Clinical trial results from the randomized, non-comparative Phase II EFFORT study showed that adavosertib, a Wee1 inhibitor, was effective in patients with PARP inhibitor-resistant ovarian cancer when given alone and in combination with olaparib, a PARP inhibitor.

This trial was based on early research demonstrating that resistance to PARP inhibitors may be reversed by the inhibition of Wee1, a protein kinase that has become a viable therapeutic target in cancer due to its role in regulating DNA damage repair pathways and checkpoints.

The study enrolled 80 patients with recurrent ovarian, fallopian tube or primary peritoneal cancer with documented progressive disease on a PARP inhibitor. In patients who only received adavosertib, the drug achieved an overall response rate (ORR) of 23% and a clinical benefit rate (CBR) of 63%, while patients who received the adavosertib-olaparib combination had an ORR of 29% and a CBR of 89%.

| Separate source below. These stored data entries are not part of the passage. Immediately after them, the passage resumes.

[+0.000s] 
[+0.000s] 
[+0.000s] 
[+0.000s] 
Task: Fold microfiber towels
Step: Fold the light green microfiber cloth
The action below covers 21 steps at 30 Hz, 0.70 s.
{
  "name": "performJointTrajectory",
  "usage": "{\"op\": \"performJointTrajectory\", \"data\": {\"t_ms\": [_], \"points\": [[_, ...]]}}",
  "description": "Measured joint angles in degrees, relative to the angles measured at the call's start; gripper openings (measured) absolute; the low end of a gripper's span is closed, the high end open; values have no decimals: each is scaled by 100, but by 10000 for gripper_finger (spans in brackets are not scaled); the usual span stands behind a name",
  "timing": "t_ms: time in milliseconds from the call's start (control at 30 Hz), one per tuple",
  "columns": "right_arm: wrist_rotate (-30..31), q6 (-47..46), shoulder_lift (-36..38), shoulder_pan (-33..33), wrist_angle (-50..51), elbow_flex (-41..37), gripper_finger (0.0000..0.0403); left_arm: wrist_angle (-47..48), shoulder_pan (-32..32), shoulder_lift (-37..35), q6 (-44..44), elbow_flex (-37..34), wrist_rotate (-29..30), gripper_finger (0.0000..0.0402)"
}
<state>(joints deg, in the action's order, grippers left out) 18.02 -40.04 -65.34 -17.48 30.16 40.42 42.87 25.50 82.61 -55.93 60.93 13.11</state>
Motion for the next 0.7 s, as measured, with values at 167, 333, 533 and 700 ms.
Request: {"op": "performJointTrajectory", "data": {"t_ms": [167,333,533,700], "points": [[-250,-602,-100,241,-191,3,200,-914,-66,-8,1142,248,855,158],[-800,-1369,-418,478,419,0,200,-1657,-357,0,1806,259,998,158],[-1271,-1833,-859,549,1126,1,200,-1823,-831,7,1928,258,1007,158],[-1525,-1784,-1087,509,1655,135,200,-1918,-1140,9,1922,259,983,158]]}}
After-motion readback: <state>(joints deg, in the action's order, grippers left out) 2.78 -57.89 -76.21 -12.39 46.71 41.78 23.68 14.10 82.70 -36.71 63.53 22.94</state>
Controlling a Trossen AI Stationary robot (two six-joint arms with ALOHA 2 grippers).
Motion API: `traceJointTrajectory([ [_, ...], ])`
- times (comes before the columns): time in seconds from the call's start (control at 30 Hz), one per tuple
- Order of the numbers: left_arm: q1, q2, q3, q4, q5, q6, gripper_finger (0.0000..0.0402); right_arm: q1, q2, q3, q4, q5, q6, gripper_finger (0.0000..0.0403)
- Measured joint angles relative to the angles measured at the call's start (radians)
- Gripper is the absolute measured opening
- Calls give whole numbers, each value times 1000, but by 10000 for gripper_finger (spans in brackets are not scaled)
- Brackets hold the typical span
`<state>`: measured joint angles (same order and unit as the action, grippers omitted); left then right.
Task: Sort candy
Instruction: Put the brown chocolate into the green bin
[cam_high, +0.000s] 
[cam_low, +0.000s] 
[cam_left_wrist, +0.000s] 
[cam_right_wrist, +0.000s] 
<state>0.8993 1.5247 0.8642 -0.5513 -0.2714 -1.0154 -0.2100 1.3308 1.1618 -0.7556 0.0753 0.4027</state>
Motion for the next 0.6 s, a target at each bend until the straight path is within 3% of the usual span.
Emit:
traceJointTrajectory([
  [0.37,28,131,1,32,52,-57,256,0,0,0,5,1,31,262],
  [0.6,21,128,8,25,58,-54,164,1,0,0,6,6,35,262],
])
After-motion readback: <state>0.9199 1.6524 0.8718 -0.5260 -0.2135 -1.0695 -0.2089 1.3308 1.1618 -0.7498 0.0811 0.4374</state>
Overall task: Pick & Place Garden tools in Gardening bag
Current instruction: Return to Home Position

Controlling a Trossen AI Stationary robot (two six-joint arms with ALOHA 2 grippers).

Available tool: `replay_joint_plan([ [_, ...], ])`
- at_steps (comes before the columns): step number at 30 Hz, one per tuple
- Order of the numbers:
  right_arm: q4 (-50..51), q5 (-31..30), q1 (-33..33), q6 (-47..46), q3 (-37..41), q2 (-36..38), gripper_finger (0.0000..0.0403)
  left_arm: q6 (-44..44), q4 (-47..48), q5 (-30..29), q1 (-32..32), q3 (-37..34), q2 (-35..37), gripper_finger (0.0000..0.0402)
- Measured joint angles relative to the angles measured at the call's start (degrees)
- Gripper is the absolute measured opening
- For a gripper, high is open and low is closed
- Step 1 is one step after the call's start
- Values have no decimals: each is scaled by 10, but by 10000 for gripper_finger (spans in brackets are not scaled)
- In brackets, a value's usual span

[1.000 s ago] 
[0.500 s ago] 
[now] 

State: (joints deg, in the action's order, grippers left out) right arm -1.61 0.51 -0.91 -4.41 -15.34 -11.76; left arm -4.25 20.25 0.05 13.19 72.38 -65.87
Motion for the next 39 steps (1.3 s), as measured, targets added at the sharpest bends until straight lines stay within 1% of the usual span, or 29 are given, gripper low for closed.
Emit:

Several PARP inhibitors have been approved by the Food and Drug Administration for ovarian cancer over the past few years and their use in cancer therapy has increased over time, but cancer cells can develop a resistance to this new class of drug that reduces their therapeutic effectiveness.

“These results meet a critical unmet need. Clinically, we have observed innate resistance in patients who we would expect to benefit from a PARP inhibitor. Conversely, there are patients who may initially benefit but then ultimately have disease progression,” said Shannon Westin, M.D., associate professor of Gynecologic Oncology and Reproductive Medicine, who will present results of the study. “These two populations of patients are growing, and we’re seeing them in our clinic every day.”

Larger randomized trials will be required to better understand the efficacy of the drugs, as well as to determine which patients need a single agent or combination therapy.